The three step weeding out process started with specialist committees red flagging ‘aberrations and anomalies’ like ‘inconsistencies in the nomenclature and pricing’ in respective specialties HBPs. These were then examined and moderated by the review committee, consisting of the the NHA, the Department of Health Research (DHR), Indian Council of Medical Research (ICMR) and Tata Memorial Hospital. In the third step, recommendations of the review committee were put up to the Governing Board of the NHA for approval.
The revamping exercise tried to take care of two of the trickiest part of any health scheme: ensuring the right package is selected and monitoring price of each component of the HBPs.
On the selection front, the revised version of AB PM-JAY aims for more standardisation of the nomenclature and definitions of packages. The NHA has chosen to lean on global practices, by initiating the process to align AB’s HBPs with the World Health Organization (WHO)’s International Classification of Health Interventions (ICHI) and International Classification of Diseases (ICD). According to the NHA, when completed, India may become the first country to use ICHI in its HBP list. This will no doubt be a significant achievement.
Pricing is another sore point, with the NHA detecting many cases of fraud in the first year. The pricing of medical devices has always been a hot-button issue and is now a key bargaining chip in the trade discussions between India and the US, the largest exporter of such devices to India.

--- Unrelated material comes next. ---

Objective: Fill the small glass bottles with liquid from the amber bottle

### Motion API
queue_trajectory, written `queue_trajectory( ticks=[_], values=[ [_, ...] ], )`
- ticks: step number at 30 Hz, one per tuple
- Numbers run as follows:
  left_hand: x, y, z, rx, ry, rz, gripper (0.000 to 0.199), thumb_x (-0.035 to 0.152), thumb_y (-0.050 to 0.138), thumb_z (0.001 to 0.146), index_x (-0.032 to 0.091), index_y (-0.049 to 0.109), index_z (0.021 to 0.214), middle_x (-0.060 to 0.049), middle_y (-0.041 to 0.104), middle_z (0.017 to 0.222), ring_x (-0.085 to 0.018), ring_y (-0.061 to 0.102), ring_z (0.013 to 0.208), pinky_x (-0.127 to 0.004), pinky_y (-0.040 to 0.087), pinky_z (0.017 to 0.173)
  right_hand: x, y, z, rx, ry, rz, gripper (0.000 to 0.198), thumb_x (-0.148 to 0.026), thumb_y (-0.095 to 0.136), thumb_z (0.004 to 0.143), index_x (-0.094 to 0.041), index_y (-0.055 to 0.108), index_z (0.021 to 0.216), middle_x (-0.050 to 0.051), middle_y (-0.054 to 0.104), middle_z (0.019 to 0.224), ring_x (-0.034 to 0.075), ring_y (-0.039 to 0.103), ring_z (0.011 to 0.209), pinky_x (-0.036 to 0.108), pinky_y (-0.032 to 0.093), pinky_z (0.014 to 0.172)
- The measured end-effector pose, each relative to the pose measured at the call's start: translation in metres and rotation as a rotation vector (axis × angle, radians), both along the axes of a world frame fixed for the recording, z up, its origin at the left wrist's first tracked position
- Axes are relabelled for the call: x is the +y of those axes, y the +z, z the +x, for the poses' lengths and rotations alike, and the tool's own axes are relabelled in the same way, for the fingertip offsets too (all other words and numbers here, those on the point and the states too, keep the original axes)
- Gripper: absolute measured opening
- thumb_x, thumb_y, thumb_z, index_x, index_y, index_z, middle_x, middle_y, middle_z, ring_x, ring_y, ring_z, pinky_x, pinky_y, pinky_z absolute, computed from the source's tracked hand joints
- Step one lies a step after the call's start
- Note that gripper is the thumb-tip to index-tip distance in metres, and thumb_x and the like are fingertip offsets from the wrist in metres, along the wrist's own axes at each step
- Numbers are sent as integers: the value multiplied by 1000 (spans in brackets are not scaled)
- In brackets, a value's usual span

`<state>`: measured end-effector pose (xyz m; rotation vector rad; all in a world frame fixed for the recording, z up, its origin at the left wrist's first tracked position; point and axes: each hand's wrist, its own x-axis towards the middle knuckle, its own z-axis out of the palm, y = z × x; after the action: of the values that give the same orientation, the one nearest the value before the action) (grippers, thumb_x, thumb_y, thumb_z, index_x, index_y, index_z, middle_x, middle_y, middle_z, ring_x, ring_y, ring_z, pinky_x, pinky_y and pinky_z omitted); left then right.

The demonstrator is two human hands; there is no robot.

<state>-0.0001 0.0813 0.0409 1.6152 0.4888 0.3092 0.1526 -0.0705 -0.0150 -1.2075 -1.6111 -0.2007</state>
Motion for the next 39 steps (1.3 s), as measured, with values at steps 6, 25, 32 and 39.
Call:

Hinting at this volatility, the NHA has said that ‘in preparation for the future, it is planning to configure the cost of implants / high-end consumables in its IT system separately at the back-end. This will be useful whenever there is a movement in the price of these significant components of a package cost.’
Reading between the lines, it is clear that the NHA will work to make the pricing more transparent in future versions of AB, so that a change in the prices of these devices will not be compensated by a corresponding change in the prices of other components of the HBPs. Given the government’s commitment, the private sector will have no choice but to join AB PM-JAY in this marathon towards universal health coverage. The only question is when.